● PROBLEM TO SOLVE
When the data below is printed, every line must match exactly and the images must be absent.

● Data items
====

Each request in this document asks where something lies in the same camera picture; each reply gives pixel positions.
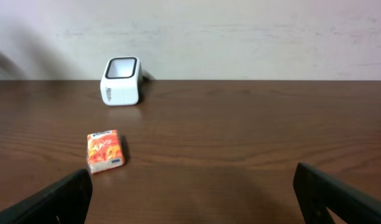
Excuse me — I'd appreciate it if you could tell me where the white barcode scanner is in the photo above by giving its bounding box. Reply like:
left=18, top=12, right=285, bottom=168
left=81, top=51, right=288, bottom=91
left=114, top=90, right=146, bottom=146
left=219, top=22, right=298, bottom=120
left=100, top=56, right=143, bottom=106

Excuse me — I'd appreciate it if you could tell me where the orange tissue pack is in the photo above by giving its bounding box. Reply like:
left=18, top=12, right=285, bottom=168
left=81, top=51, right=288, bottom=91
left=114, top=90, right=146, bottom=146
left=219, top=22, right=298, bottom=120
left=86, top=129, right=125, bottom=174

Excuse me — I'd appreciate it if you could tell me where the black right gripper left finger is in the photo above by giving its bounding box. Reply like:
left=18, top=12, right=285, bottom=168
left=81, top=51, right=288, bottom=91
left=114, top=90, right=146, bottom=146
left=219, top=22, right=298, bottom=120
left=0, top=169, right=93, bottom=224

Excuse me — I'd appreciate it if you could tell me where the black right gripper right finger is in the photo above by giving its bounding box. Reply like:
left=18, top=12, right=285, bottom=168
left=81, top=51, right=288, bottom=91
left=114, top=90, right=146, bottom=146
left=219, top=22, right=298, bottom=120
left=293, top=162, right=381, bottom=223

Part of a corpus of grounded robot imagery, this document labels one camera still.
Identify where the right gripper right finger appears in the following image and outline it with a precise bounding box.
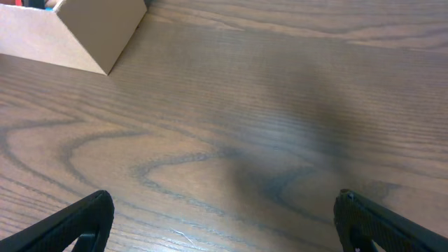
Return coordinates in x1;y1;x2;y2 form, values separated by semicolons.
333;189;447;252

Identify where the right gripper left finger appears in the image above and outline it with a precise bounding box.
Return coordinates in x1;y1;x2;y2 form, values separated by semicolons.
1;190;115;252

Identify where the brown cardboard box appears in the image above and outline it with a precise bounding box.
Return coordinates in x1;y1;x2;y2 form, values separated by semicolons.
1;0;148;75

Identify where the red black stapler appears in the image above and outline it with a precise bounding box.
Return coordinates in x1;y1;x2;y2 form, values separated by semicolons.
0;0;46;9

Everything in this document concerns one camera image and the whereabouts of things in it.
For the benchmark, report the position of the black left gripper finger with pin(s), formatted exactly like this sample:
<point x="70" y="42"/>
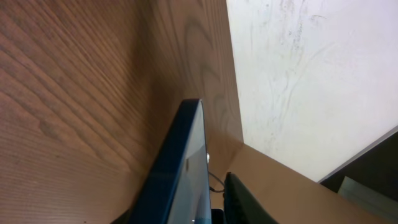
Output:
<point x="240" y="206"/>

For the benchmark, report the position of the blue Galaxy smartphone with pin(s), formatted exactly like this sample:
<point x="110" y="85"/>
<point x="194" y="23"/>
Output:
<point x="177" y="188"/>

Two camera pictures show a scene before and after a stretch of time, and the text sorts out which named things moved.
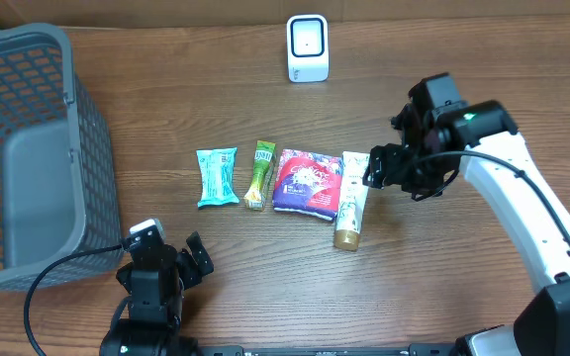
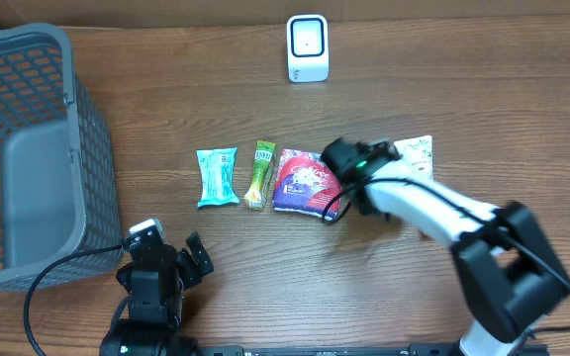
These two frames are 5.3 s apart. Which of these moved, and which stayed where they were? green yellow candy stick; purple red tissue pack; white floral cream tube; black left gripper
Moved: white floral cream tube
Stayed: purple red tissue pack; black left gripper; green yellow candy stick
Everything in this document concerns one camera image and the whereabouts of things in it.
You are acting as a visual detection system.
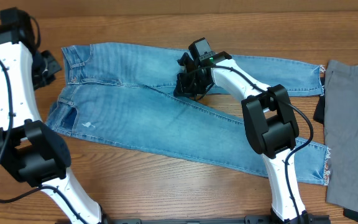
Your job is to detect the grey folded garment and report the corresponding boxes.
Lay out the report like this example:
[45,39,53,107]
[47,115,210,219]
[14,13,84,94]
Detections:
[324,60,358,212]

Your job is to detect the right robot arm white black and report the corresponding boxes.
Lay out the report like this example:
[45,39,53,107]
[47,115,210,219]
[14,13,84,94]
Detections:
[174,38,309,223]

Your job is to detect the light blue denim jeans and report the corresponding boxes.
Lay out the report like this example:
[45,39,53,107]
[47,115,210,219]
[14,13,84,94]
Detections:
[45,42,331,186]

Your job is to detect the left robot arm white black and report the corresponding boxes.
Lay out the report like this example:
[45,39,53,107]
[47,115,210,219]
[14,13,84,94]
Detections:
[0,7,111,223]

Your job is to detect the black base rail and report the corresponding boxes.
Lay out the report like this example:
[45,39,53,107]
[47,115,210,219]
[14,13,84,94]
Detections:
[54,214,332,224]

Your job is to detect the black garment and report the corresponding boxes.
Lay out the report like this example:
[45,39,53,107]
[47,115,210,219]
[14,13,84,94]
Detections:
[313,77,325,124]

====

● FINAL ANSWER
Each request in this document asks where something lies in the same camera picture; each reply gives pixel positions.
Excuse me — I'd appreciate it if you could tell me where the white barcode scanner is in the photo above by giving its bounding box. Reply like:
left=18, top=12, right=285, bottom=168
left=81, top=51, right=288, bottom=91
left=114, top=90, right=146, bottom=146
left=219, top=22, right=298, bottom=120
left=100, top=56, right=143, bottom=106

Excuse me — I'd appreciate it if you could tell me where the orange tissue pack is in the photo above by giving its bounding box. Reply like:
left=18, top=12, right=285, bottom=168
left=81, top=51, right=288, bottom=91
left=114, top=90, right=146, bottom=146
left=219, top=22, right=298, bottom=120
left=86, top=129, right=125, bottom=174

Excuse me — I'd appreciate it if you could tell me where the black right gripper left finger is in the photo above by giving its bounding box. Reply like:
left=18, top=12, right=285, bottom=168
left=81, top=51, right=288, bottom=91
left=114, top=90, right=146, bottom=146
left=219, top=22, right=298, bottom=120
left=0, top=169, right=93, bottom=224

Excuse me — I'd appreciate it if you could tell me where the black right gripper right finger is in the photo above by giving its bounding box. Reply like:
left=18, top=12, right=285, bottom=168
left=81, top=51, right=288, bottom=91
left=114, top=90, right=146, bottom=146
left=219, top=22, right=298, bottom=120
left=293, top=162, right=381, bottom=223

Part of a corpus of grounded robot imagery, this document labels one camera still.
Identify where the right gripper right finger appears in the following image and outline it with a precise bounding box.
Return coordinates in x1;y1;x2;y2 form, values separated by semicolons.
333;189;447;252

Identify where the right gripper left finger appears in the image above and outline it with a precise bounding box.
Return coordinates in x1;y1;x2;y2 form, values separated by semicolons.
1;190;115;252

Identify where the brown cardboard box appears in the image above and outline it with a precise bounding box.
Return coordinates in x1;y1;x2;y2 form, values separated by semicolons.
1;0;148;75

Identify where the red black stapler appears in the image above and outline it with a precise bounding box.
Return coordinates in x1;y1;x2;y2 form, values separated by semicolons.
0;0;46;9

Everything in this document concerns one camera image and the whereabouts of things in it.
For the benchmark, report the position of the black left gripper finger with pin(s), formatted exactly like this sample:
<point x="70" y="42"/>
Output:
<point x="240" y="206"/>

For the benchmark, report the position of the blue Galaxy smartphone with pin(s), formatted exactly like this sample:
<point x="110" y="85"/>
<point x="194" y="23"/>
Output:
<point x="177" y="188"/>

Two camera pictures show a scene before and after a stretch of time, and the text sorts out which named things moved.
These two frames are 5.3 s apart. Which of these moved, and which stayed where they were? green yellow candy stick; purple red tissue pack; white floral cream tube; black left gripper
Moved: white floral cream tube
Stayed: purple red tissue pack; black left gripper; green yellow candy stick
Everything in this document concerns one camera image and the whereabouts of things in it.
You are acting as a visual detection system.
Your job is to detect the grey folded garment and report the corresponding boxes.
Lay out the report like this example:
[45,39,53,107]
[47,115,210,219]
[14,13,84,94]
Detections:
[324,60,358,212]

Your job is to detect the right robot arm white black and report the corresponding boxes.
Lay out the report like this example:
[45,39,53,107]
[47,115,210,219]
[14,13,84,94]
Detections:
[174,38,309,223]

Your job is to detect the light blue denim jeans and report the corresponding boxes.
Lay out the report like this example:
[45,39,53,107]
[47,115,210,219]
[14,13,84,94]
Detections:
[45,42,331,186]

Your job is to detect the left robot arm white black and report the corresponding boxes.
Lay out the report like this example:
[45,39,53,107]
[47,115,210,219]
[14,13,84,94]
Detections:
[0,7,111,223]

Your job is to detect the black base rail and report the corresponding boxes.
Lay out the report like this example:
[45,39,53,107]
[47,115,210,219]
[14,13,84,94]
Detections:
[54,214,332,224]

Your job is to detect the black garment and report the corresponding boxes.
Lay out the report like this example:
[45,39,53,107]
[47,115,210,219]
[14,13,84,94]
Detections:
[313,77,325,124]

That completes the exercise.